Die österreichischen Regierungen kürzen die Sozialleistungen de facto seit Jahren, weil sie Familienbeihilfe, Pflegegeld und Co nicht oder zu wenig an die Inflation anpassen. So kann sich heute eine Familie, die Beihilfe bezieht, um 40% weniger leisten als noch vor 20 Jahren. Das Momentum-Institut schlägt eine Koppelung der Sozialleistungen an die jährliche Teuerungsrate vor.
Jedes Jahr steigt die Teuerungsrate: Brot, Kaffee oder ein Besuch beim Friseur – alles wird etwas teurer. Laut einer Prognose der österreichischen Nationalbank wird das Leben in Österreich 2022 um 3,2% mehr kosten als noch im Jahr zuvor.

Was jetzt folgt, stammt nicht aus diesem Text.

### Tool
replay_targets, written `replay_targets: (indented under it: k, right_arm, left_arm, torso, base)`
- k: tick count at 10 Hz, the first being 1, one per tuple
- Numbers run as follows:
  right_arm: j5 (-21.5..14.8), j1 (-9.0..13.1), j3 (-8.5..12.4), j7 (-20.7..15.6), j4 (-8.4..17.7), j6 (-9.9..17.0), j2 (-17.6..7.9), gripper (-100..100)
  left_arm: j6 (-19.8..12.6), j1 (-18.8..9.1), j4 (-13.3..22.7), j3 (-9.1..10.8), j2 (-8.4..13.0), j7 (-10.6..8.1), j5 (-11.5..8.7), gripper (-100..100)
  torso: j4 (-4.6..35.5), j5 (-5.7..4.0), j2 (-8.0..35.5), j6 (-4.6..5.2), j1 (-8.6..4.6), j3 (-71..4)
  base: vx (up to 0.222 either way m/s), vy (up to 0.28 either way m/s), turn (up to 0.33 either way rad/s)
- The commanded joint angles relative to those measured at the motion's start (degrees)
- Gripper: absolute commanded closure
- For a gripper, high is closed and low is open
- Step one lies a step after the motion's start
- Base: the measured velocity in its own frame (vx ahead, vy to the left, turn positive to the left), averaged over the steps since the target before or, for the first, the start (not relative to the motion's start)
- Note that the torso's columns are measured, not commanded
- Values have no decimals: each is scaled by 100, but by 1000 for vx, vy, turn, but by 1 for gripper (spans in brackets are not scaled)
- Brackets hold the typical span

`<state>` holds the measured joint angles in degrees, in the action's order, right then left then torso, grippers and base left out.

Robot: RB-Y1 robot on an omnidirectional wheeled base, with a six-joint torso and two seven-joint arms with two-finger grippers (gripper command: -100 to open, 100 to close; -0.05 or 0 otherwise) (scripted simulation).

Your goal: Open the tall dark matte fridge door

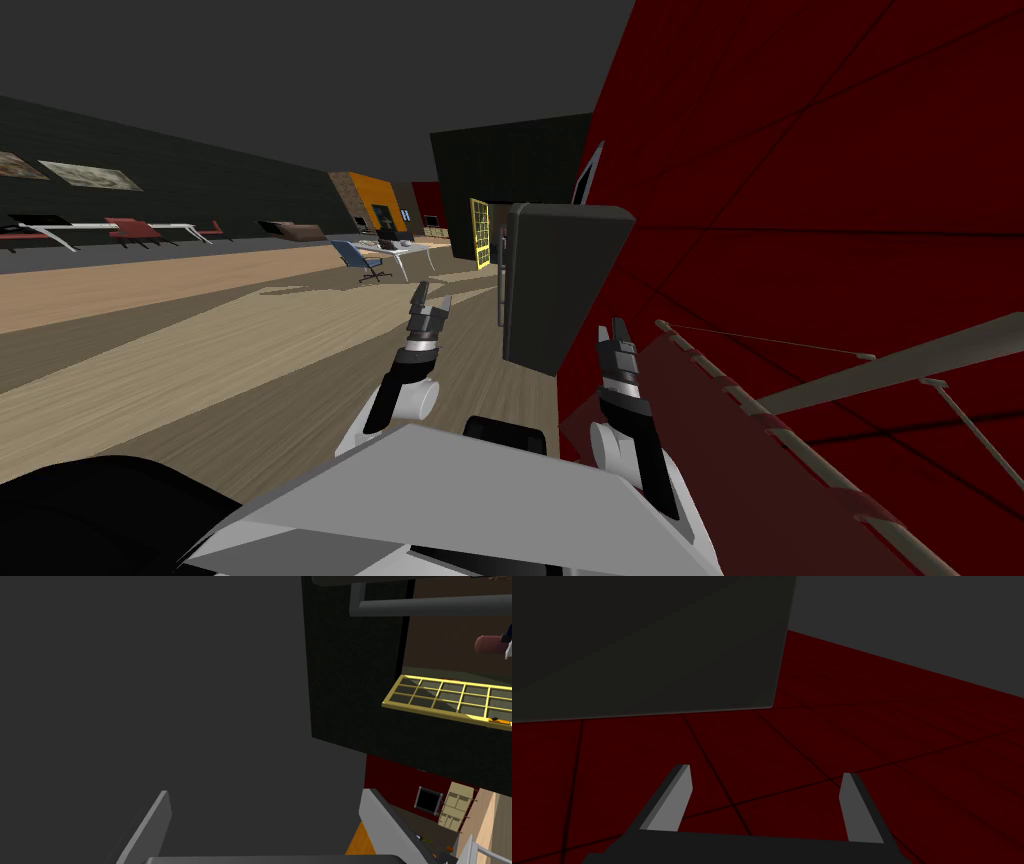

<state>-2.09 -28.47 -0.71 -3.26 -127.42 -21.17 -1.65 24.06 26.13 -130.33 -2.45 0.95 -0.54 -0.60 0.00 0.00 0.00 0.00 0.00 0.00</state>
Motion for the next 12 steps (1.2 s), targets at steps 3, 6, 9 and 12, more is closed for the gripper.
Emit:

Die Regierung kürzt zwar nicht aktiv, aber durch ihr Untätigkeit nimmt sie eine quasi Kürzung der Sozialleistungen in Kauf. Gerade Sozialleistungen werden oft jahrelang nicht oder nur sporadisch an die Inflation angepasst.
Das Momentum-Institut hat nun anhand der Familienbeihilfe, der Studienbeihilfe und des Pflegegeldes den realen Wertverlust der Sozialleistungen errechnet. Wie viel ist der Geldbetrag der Sozialleistungen im Vergleich zum Jahr 2000 heute noch wert?
Die Familienbeihilfe beträgt derzeit für Kleinkinder 114 Euro und steigt dann mit dem Alter der Kinder stufenweise an. Die Familienbeihilfe müsste um 40% höher sein als sie ist, damit sich eine Familie noch genauso viel leisten kann wie vor zwanzig Jahren, schreibt das Momentum-Institut. Also ca. 156 Euro. Auch müsste die Regierung die Studienhilfe von 715 Euro auf knapp 900 Euro und das Pflegegeld von 165 auf 215 Euro erhöhen. So könnte die Entwertung der Sozialleistungen ausgeglichen werden, nicht aber die Verluste, die über die Jahre entstanden sind.
Die Familienbeihilfe ist von Alter und Anzahl der Kinder abhängig. Sie ist besonders drastisch von der Teuerungsrate betroffen. Zuletzt wurde die Familienbeihilfe 2018 erhöht – zwischen 2003 und 2014 überhaupt nicht. In diesen elf Jahren wurden die steigenden Kosten nicht berücksichtigt.
Einer Familie mit einem Kind, das 2000 geboren wurden, sind somit knapp 7.300 Euro verloren gegangen, wie Momentum-Ökonomin Liza Hanzl berechnet. „Nie hat die Erhöhung ausgereicht, um den vorherigen Kaufkraftverlust tatsächlich aufzuholen“, so Hanzl weiter. Betrachtet man also die jeweiligen Teuerungsraten, so ist die Kaufkraft der Familienbeihilfe um 30% weniger, der Studienbeihilfe um 20% und des Pflegegeldes um 28% weniger als noch im Jahr 2000.
Seit 2000 haben es alle Regierungen versäumt, die Sozialleistungen angemessen an die Teuerungsrate anzupassen oder diese überhaupt zu erhöhen.
Die Familienbeihilfe wurde zuletzt 2018 angepasst, nachdem diese elf Jahre nicht erhöht wurde. Die Studienbeihilfe 2017, die Schüler:innen- und Heim-Hilfe 2021 (davor zuletzt 2007). Nur das Pflegegeld wird seit 2020 jährlich um einen Anpassungsfaktor erhöht. Doch auch dieser reicht nicht aus, um die jährliche Teuerung auszugleichen.
Seit 2020 wird das Pflegegeld jährlich um einen Anpassungsfaktor erhöht. Das Gesetz schreibt vor, dass sich der aktuelle Faktor an der Inflation zwischen Sommer 2020 und Sommer 2021 orientiert. Mit 1,8% ist dieser nur viel zu niedrig, um die diesjährige Teuerung abzufedern.
„Obwohl die Preise jedes Jahr steigen, sind einige Sozialleistungen nicht an die Teuerung gekoppelt. Menschen, die auf diese Beihilfen angewiesen sind, können sich so immer weniger leisten“, sagt Ökonomin Lisa Hanzl. Sie schlägt eine dauerhafte Koppelung der Sozialleistungen an die jeweilige Teuerungsrate vor. Nur so könne man das Problem langfristig lösen.